Hi,

ok, this is not as easy as I originally thought. I fixed a couple of things that prevented the suggested syntax from working, but the linking stage has additional challenges, as there is currently no support for cimporting a native cppclass from one module to another (akin to the "api" feature or the "public" symbol import function feature). It's also not sure how this should work exactly, so I am giving up.

I settled on a work around using "cdef public" C functions and making use of cimport and the automatic symbol import feature. This does not give access to the full type, but it's sufficient for my use case.

The following two changes were somewhat useful in my explorations:

1. Fix the "this" pointer misreference. This is an actual bug, so I made a pull request:

https://github.com/cython/cython/pull/316

2. The missing constructor declaration generated when cimporting the pxd file is easy to fix by not testing for "defining or name != "<init>") in CppClassScope. However, this breaks a test case, because NewExprNode.inferType adds the implicit default constructor under the name "<init>" without a proper cname. So I made a larger change that fixes this, too:

https://github.com/lambdafu/cython/tree/lambdafu/cpp_declare_constructor

I didn't make a pull request, because currently cimport'ing an external cppclass declaration is not useful without some way to add the runtime dependency as well...

Thanks and sorry for the noise.

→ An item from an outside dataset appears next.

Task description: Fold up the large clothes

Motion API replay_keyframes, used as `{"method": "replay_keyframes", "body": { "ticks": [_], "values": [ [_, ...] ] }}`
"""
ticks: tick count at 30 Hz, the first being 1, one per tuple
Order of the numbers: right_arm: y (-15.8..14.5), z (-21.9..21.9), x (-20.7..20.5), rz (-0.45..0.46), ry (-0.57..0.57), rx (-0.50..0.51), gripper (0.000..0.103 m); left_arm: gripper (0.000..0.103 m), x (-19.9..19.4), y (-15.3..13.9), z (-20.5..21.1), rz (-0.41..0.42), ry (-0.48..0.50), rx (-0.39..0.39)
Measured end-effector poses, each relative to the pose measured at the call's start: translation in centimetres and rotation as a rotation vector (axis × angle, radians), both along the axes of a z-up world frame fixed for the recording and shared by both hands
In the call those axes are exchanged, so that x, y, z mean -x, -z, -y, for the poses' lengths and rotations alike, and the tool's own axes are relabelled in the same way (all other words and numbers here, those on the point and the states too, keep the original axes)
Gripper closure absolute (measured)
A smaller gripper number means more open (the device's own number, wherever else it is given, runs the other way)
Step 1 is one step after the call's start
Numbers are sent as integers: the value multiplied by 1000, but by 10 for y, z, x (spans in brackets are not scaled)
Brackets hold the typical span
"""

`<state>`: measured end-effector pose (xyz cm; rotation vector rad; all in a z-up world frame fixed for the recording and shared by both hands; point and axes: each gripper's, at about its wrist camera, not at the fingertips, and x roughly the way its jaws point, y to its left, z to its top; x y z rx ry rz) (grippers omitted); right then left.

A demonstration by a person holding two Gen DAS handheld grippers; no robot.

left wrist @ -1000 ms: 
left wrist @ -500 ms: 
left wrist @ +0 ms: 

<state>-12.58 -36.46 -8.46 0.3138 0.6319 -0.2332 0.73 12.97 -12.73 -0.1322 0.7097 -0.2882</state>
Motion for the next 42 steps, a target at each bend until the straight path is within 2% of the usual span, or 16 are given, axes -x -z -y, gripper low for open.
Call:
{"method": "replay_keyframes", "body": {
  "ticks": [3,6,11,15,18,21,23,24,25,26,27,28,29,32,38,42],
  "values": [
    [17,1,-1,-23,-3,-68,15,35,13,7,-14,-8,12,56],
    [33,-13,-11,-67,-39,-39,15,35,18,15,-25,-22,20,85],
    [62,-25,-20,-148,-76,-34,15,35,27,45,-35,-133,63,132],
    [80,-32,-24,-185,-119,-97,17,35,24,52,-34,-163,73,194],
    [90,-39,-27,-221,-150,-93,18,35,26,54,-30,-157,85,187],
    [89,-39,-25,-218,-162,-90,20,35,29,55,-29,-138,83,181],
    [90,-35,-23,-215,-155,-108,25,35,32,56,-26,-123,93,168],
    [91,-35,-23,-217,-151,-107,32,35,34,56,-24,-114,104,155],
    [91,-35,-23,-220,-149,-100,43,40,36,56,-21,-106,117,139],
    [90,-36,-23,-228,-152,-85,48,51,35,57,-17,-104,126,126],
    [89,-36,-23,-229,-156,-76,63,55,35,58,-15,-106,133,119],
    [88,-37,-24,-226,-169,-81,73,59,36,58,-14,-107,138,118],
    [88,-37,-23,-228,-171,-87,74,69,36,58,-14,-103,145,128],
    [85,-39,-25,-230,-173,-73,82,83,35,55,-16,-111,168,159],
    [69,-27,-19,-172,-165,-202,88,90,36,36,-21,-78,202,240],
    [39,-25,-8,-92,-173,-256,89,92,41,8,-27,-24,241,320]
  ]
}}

It wasn't entirely clear to me what the state of cppclass support in Cython is until I read the source code.

Marcus


On 08/12/2014 04:57 AM, Marcus Brinkmann wrote:
Hi,

I want to declare and define C++ classes from Cython.  Sure, I could
write them in native C++, but it's just small glue code, and I prefer to
let Cython handle the GIL and all the other good stuff.

First, for reference, the following works (c.f.
tests/run/cpp_classes_def.pyx):

== cython --cplus example1.pyx ============
cdef cppclass Foo "Foo":
   int _foo
   __init__(int foo) nogil:
     this._foo = foo
   __dealloc__() nogil:
     pass
===========================================

This will emit a declaration for Foo and the implementations of the
constructor and destructor (output is truncated to show relevant parts
only):

struct Foo {
   int _foo;
    Foo(int);
   virtual  ~Foo(void);
};
  Foo::Foo(int __pyx_v_foo) {
   this->_foo = __pyx_v_foo;
}
  Foo::~Foo(void) {
}

Now, I want to export the class to other cython files.  The following
does not work, and I think it's a bug:

== example2.pxd ===========================
cdef extern cppclass Foo:
   int _foo
   __init__(int foo)
   __dealloc__()
===========================================

== cython --cplus example2.pyx ============
cdef cppclass Foo:
   __init__(int foo) nogil:
     this._foo = foo
   __dealloc__() nogil:
     pass
===========================================

== cython --cplus example3.pyx ============
from example2 cimport Foo

cdef Foo* foo_p = new Foo(2)
===========================================

This fails for example2 with an obscure error message:

$ cython --cplus example2.pyx
example2.pyx:3:8: undeclared name not builtin: this
...more spurious errors...

For example3, Cython runs through but trying to compile shows the actual
problem (which you can also see in example2 if you shift things around a
bit):

$ g++ -fPIC -shared -o example3.so -I /usr/include/python2.7 example3.cpp
example3.cpp: In function ‘void initexample3()’:
example3.cpp:775:38: error: no matching function for call to
‘Foo::Foo(int)’
    __pyx_v_8example3_foo_p = new Foo(2);

This is in the generated code:

/*--- Type declarations ---*/
struct Foo;
struct Foo {
   int _foo;
   virtual  ~Foo(void);
};

It's missing the constructor declaration!

I traced this a bit down the Compiler/Symtab.py and found this part in
CppClassScope::declare_var:

4e07fc52 (Robert Bradshaw      2012-08-21 00:46:00 -0700 2112) if name
!= "this" and (defining or name != "<init>"):
4e07fc52 (Robert Bradshaw      2012-08-21 00:46:00 -0700 2113)
self.var_entries.append(entry)

Here defining is 0, so the declaration is skipped.  I don't know Cython
internals, so I am hoping someone who does can fix this easily given the
above information or point me in the right direction.

Thanks a lot for Cython, it's very useful!